Bocciofila Ponchielli
Via Ponchielli, 36/b – Torino

Cena di montagna 

IL VORTICE FUORI, di Giorgio Affanni e Andrea Grasselli, ITALIA (2014), 60’

Claudio Beltramelli è un contadino “atipico” della Valle Camonica. Si occupa da solo di una fattoria tradizionale e coltiva la terra senza usare macchinari. Mentre lavora Claudio racconta la sua scelta di vivere in modo ricco una vita senza fronzoli, tecnologicamente lontana dalla modernità, seguendo un percorso ispirato degli esempi quotidiani della natura. Una prospettiva stimolante e profonda sul consumo sostenibile e sul rapporto tra modernità e natura. Da un incontro casuale è nata la necessità di ascoltarlo e raccontarlo in un intenso documentario.

DOMENICA 24 LUGLIO

Bocciofila La Famigliare
Viale Michelotti Suor Giovanna Francesca, 290 – Torino

Cena umbro – toscana

LE MERAVIGLIE di Alice Rohrwacher, ITALIA – SVIZZERA (2014), 110’
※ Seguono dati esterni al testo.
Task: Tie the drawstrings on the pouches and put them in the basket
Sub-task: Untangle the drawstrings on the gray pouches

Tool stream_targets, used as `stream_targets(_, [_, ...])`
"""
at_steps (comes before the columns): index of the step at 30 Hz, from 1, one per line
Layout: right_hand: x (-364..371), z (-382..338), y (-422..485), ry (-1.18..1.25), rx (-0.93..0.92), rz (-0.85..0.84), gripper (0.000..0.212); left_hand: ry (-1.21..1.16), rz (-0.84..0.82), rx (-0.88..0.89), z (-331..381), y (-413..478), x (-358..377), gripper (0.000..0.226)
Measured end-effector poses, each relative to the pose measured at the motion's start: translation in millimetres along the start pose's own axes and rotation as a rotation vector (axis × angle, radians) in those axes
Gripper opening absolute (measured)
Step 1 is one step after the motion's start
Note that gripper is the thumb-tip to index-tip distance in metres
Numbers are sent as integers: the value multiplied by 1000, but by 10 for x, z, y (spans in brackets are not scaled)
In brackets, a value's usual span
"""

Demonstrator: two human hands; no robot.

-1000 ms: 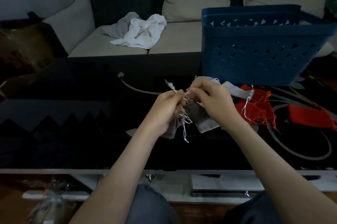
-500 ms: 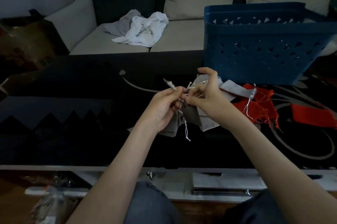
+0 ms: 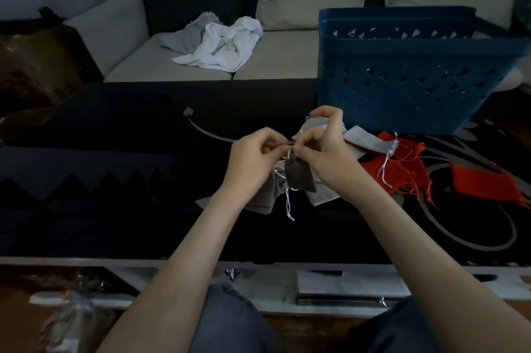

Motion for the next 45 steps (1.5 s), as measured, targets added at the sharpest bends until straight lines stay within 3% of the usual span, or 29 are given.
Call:
stream_targets(2, [-7, 16, 11, -73, -23, -21, 47, 204, 13, 118, 42, 1, 24, 5])
stream_targets(4, [-11, 27, 14, -133, -42, -50, 40, 289, 0, 112, 19, 22, 49, 4])
stream_targets(8, [-21, 23, 16, -141, 13, -107, 22, 333, 59, 135, -35, 17, 71, 11])
stream_targets(14, [-69, 30, 42, -31, 140, -109, 25, 385, 162, 352, 37, -44, 83, 22])
stream_targets(18, [-88, 35, 28, -95, 177, -208, 19, 467, 251, 499, 84, -82, 115, 16])
stream_targets(28, [-102, 13, 8, 26, 212, -94, 11, 346, 167, 419, 80, -89, 99, 6])
stream_targets(32, [-119, 12, -7, 19, 233, -123, 4, 272, 80, 374, 59, -101, 99, 5])
stream_targets(37, [-170, 62, 26, 28, 267, -92, 13, 226, 47, 357, -1, -82, 90, 7])
stream_targets(45, [-146, 39, 34, 150, 206, 45, 12, 201, 27, 353, -1, -84, 97, 7])
Point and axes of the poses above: each hand's wrist, its own y-axis towards the middle knuckle, its own x-axis out of the palm, z = x × y, the point moved 2 cm from there along y, towards the middle knuckle, and after that the axes turned 15 degrees about -x, right-handed, at the moved point
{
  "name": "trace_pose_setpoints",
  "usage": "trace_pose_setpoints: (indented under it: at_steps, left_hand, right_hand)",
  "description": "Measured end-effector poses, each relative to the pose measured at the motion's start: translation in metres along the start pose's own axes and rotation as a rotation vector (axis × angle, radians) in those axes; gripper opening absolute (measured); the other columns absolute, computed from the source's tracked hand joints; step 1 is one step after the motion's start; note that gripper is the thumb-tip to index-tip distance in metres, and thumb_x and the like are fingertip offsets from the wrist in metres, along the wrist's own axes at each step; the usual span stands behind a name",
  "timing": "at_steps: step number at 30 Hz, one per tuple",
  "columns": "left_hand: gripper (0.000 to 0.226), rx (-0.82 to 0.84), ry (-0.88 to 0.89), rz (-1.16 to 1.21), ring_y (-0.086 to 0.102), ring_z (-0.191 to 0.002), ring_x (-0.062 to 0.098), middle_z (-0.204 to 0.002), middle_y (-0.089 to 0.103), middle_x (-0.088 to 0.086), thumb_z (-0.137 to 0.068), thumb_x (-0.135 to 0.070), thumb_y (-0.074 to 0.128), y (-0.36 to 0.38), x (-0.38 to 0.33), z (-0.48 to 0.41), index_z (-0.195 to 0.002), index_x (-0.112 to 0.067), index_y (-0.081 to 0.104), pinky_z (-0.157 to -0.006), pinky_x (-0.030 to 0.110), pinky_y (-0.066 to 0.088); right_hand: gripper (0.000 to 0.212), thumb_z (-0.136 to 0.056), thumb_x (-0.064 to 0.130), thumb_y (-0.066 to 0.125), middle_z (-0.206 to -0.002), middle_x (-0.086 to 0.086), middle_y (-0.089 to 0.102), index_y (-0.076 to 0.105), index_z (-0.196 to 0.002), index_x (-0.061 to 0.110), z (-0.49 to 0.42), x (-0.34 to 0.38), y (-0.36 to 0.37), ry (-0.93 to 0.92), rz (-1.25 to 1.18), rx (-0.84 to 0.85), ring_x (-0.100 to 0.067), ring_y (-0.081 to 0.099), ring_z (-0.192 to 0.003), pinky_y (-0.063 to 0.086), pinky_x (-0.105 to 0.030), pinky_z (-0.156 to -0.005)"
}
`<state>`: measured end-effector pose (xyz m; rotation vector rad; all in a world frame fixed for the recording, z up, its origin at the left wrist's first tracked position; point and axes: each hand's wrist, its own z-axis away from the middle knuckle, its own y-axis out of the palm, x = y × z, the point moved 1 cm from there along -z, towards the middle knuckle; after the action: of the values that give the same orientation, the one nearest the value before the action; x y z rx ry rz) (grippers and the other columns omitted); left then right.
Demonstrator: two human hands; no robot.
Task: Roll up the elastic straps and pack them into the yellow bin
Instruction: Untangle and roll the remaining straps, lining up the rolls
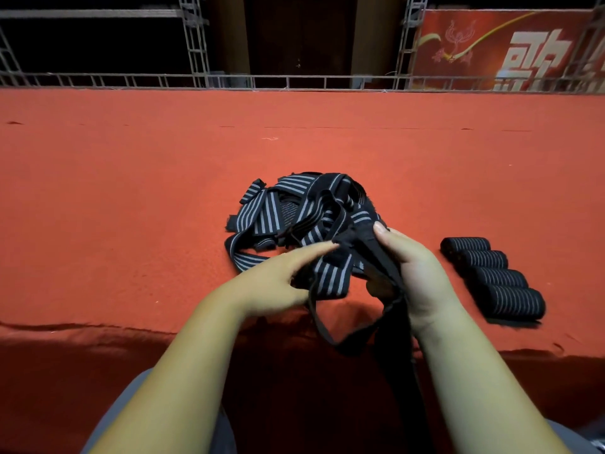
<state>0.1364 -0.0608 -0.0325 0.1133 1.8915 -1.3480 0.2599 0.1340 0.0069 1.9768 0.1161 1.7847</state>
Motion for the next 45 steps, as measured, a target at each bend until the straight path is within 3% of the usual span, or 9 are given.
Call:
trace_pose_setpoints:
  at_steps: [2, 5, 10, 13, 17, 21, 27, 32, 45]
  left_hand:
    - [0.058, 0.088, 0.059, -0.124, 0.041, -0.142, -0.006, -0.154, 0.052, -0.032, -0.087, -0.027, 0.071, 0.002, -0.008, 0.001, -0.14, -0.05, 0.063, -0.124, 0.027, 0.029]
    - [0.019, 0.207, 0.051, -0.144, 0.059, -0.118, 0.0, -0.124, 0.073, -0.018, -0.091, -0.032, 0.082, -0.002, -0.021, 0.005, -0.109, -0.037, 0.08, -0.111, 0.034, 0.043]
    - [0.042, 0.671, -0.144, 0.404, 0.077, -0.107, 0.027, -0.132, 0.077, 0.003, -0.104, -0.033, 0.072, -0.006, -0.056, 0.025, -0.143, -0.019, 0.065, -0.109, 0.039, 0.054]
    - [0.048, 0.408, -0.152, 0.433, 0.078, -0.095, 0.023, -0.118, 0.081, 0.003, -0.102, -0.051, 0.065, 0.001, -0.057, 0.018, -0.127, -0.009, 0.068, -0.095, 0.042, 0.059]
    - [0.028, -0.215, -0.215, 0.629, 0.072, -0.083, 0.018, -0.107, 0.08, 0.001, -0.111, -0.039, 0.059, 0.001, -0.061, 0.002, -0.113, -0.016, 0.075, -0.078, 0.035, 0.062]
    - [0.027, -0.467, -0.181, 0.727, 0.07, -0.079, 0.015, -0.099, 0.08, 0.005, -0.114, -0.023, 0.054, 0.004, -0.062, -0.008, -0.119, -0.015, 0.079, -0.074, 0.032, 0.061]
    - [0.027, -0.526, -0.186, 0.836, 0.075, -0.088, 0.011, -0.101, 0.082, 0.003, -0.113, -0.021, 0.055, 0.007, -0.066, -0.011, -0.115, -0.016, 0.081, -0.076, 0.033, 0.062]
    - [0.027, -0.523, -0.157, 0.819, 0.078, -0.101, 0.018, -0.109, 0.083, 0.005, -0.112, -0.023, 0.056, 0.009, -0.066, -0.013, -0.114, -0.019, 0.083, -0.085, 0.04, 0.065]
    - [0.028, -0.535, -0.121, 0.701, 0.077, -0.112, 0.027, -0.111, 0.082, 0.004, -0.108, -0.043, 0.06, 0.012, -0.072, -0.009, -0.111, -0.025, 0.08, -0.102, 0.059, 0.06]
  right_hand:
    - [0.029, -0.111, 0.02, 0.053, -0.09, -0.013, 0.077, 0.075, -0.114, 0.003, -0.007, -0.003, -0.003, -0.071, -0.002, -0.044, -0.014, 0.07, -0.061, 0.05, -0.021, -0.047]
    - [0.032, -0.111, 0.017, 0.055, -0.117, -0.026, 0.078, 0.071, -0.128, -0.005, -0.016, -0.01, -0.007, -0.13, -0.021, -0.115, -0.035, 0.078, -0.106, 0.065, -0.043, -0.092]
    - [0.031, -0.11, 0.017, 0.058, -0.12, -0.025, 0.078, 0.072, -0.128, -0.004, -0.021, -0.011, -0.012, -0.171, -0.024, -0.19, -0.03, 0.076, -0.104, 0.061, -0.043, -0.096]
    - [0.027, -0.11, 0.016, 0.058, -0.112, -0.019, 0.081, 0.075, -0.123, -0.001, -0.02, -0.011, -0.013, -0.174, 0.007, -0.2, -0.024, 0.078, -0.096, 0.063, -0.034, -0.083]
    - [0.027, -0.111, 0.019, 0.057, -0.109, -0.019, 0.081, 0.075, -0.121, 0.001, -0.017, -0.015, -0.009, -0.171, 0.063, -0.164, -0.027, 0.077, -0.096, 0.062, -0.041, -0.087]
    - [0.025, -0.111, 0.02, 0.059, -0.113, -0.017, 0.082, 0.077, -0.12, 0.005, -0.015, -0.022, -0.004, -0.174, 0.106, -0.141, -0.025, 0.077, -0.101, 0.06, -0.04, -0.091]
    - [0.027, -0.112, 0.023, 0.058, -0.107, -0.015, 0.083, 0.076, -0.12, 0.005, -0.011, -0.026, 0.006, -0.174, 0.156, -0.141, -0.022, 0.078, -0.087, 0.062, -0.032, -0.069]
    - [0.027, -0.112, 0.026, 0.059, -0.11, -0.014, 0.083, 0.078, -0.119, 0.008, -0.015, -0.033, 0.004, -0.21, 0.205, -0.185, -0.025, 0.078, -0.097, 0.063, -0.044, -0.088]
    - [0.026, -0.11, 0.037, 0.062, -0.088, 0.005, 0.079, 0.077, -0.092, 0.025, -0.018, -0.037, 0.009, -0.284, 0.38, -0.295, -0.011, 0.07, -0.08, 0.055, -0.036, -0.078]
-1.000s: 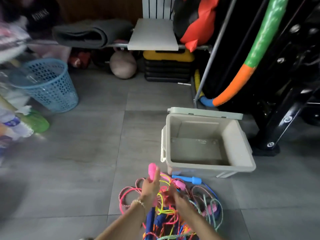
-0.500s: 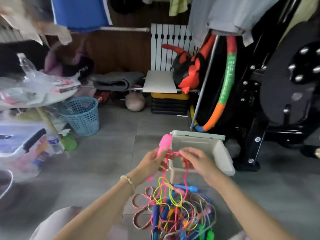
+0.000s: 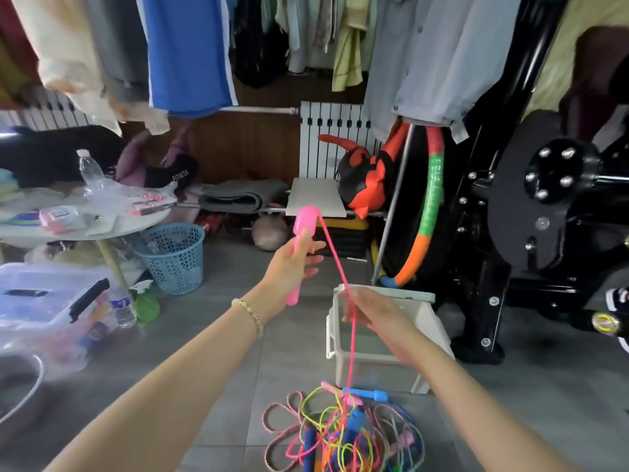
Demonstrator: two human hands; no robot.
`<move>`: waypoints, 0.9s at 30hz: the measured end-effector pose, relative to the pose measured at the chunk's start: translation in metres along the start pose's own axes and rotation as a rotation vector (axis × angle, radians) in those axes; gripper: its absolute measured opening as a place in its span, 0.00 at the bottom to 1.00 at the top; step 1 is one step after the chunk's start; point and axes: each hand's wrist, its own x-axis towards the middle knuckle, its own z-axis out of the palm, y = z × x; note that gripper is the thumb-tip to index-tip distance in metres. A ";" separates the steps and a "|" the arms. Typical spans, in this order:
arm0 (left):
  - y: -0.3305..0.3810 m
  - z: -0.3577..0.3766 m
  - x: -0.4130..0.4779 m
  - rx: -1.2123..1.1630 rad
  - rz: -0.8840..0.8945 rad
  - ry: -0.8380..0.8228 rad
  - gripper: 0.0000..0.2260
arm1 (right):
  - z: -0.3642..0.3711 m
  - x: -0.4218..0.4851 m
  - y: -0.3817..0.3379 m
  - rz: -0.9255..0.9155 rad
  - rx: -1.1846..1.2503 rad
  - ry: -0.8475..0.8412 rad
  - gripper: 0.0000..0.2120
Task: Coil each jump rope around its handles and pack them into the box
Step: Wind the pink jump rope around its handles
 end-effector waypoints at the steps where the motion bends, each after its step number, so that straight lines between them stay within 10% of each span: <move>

La dodicenne Gelsomina abita con la sua famiglia in un equilibrio perfetto a contatto con la natura e gli animali. Mondo agreste, genitori bio-integralisti, docili api e tre sorelle sono la sua quotidianità. Ma la zona in cui vive affronta l’incursione di un concorso televisivo a premi, condotto dalla fata bianca (Monica Bellucci) e l’arrivo di Martin, un ragazzino problematico, sconvolgerà ancor di più l’armonia della famiglia. Una coraggiosa storia di passaggio all’età adulta, il secondo lavoro di Rohrwacher è ambientato sulle sponde di un inedito Trasimeno, con un’isola in mezzo che sembra quella di Böcklin.

BUONO A SAPERSI

  • I film sono adatti ad un pubblico di minori. In caso contrario avremo cura di segnalarlo. Particolarmente apprezzata la combo nonni-nipote.
  • Offriamo sempre un’alternativa vegana gustosa e a tema. Non fate finta di essere vegani però!
  • Adatto ad un pubblico adulto e bevitore: ogni cena sarà accompagnata da vini e birre artigianali.
  • E se piove? Tutti dentro, poi si gioca a carte e si litiga.
  • Amari, caffè e ammazzacaffè direttamente dai banconi delle bocciofile (lo sanno tutti che sono i migliori).